● **EXERCISE PROMPT**:
Output exactly the lines between the one holding "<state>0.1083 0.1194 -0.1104" and the last line of the data below, both of those lines included.
:::
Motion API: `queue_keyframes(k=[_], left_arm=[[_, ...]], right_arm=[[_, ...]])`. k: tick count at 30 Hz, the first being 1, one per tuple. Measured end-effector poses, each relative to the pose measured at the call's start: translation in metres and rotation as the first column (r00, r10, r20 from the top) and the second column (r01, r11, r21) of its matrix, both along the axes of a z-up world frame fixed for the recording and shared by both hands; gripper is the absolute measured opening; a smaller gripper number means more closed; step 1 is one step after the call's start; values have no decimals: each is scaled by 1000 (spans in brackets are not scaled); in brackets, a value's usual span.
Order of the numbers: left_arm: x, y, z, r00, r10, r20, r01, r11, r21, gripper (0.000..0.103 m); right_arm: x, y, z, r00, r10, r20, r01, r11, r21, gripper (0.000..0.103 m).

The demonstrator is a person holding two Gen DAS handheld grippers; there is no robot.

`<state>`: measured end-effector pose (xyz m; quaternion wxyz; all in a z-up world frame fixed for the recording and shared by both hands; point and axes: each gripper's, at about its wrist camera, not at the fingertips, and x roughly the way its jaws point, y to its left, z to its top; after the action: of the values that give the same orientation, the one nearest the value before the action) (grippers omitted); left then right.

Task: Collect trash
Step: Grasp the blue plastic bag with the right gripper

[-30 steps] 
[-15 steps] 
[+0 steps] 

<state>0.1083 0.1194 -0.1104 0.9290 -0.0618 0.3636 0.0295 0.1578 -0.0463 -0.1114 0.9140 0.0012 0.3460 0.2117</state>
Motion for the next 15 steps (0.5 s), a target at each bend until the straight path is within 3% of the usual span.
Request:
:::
● **EXERCISE RESULT**:
<state>0.1083 0.1194 -0.1104 0.9290 -0.0618 0.3636 0.0295 0.1578 -0.0463 -0.1114 0.9140 0.0012 0.3460 0.2117</state>
Motion for the next 15 steps (0.5 s), a target at each bend until the straight path is within 3% of the usual span.
Request:

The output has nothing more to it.